WHAT IS NEEDED — Go through the data below line by line and report how many lines contain "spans", giving only that figure.

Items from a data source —
>>>
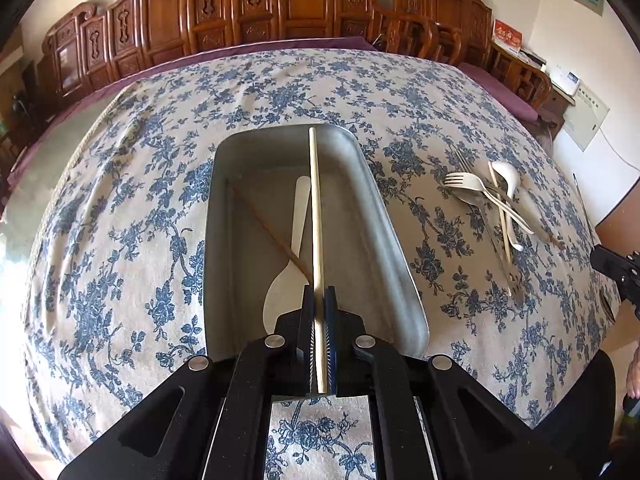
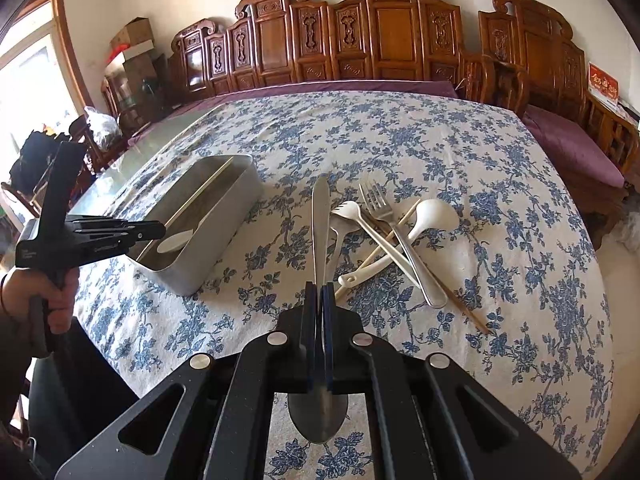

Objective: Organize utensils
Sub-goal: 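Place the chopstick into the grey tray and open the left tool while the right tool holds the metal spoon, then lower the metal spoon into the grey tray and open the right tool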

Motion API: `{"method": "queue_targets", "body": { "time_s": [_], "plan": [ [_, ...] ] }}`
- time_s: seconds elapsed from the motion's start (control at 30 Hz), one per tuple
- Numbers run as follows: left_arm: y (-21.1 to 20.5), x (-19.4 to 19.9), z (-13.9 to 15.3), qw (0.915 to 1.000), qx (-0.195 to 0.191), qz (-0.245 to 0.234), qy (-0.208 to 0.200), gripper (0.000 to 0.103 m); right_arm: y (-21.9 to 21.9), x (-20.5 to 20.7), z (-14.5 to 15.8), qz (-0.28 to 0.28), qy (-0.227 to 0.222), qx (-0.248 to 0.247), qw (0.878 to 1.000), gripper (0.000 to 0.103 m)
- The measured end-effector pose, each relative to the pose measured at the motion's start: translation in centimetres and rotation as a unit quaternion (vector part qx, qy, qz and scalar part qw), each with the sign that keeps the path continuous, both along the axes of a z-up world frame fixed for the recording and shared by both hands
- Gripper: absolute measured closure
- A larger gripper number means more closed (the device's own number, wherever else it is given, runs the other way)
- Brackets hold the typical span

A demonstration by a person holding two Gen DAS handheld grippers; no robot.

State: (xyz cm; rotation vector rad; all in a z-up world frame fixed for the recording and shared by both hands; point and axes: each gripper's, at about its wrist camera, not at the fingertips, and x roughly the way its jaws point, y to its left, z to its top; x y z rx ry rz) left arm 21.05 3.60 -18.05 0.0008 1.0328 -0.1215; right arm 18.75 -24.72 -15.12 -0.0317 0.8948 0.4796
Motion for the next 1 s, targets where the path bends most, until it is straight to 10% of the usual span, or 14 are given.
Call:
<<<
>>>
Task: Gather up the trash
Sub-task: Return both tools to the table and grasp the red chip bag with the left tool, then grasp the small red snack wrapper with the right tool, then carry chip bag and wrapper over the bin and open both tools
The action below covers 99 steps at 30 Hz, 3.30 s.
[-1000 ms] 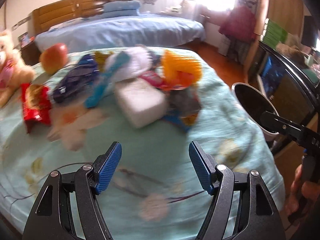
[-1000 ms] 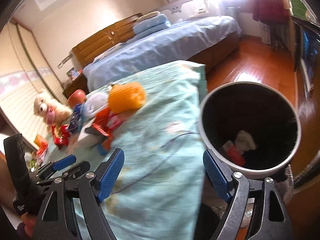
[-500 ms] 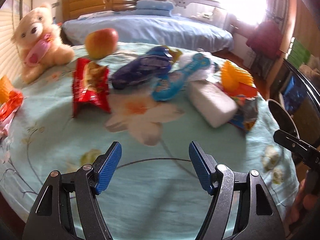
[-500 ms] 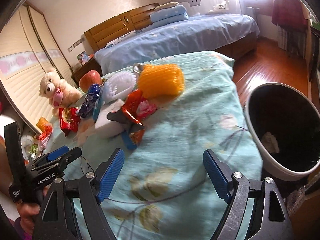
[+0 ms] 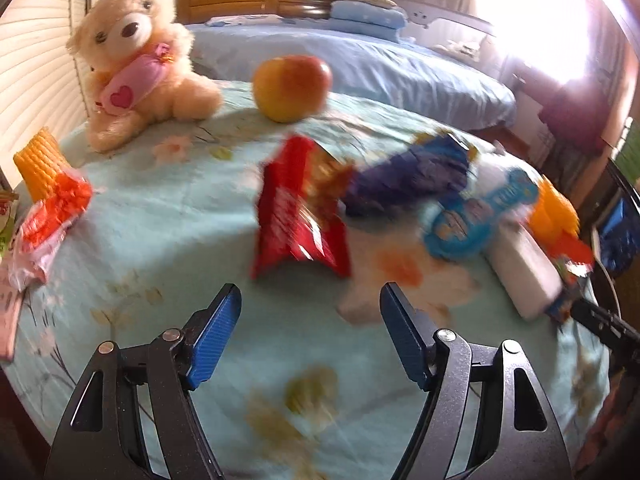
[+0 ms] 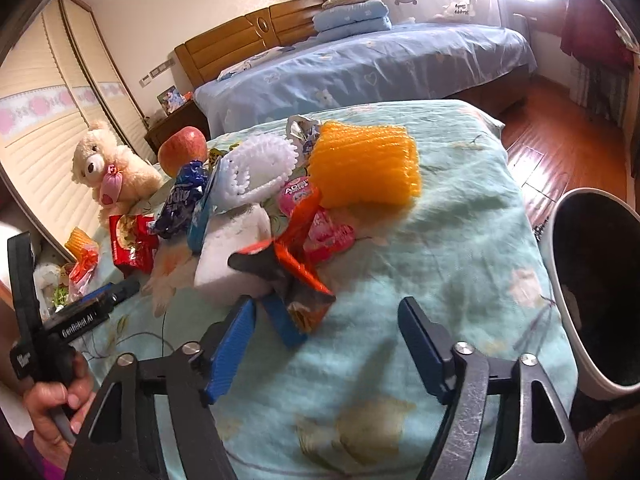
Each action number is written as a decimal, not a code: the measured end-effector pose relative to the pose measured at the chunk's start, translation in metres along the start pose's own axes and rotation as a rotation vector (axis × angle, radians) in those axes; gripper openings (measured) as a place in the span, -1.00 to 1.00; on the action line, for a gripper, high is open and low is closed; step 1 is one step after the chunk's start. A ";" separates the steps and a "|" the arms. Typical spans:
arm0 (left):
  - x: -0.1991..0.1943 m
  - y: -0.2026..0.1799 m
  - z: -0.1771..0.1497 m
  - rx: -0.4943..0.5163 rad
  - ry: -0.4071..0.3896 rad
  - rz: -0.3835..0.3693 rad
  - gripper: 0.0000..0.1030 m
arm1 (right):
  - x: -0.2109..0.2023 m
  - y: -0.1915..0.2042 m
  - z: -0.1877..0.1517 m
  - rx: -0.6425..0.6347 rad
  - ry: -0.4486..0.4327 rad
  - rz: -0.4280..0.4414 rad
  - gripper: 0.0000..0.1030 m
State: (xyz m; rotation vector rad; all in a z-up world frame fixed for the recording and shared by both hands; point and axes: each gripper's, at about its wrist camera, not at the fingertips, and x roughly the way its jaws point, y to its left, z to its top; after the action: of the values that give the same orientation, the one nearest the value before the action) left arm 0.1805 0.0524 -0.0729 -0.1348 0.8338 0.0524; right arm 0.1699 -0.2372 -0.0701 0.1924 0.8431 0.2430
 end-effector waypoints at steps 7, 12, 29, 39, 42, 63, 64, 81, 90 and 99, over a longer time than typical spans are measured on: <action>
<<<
WRITTEN SOLUTION — 2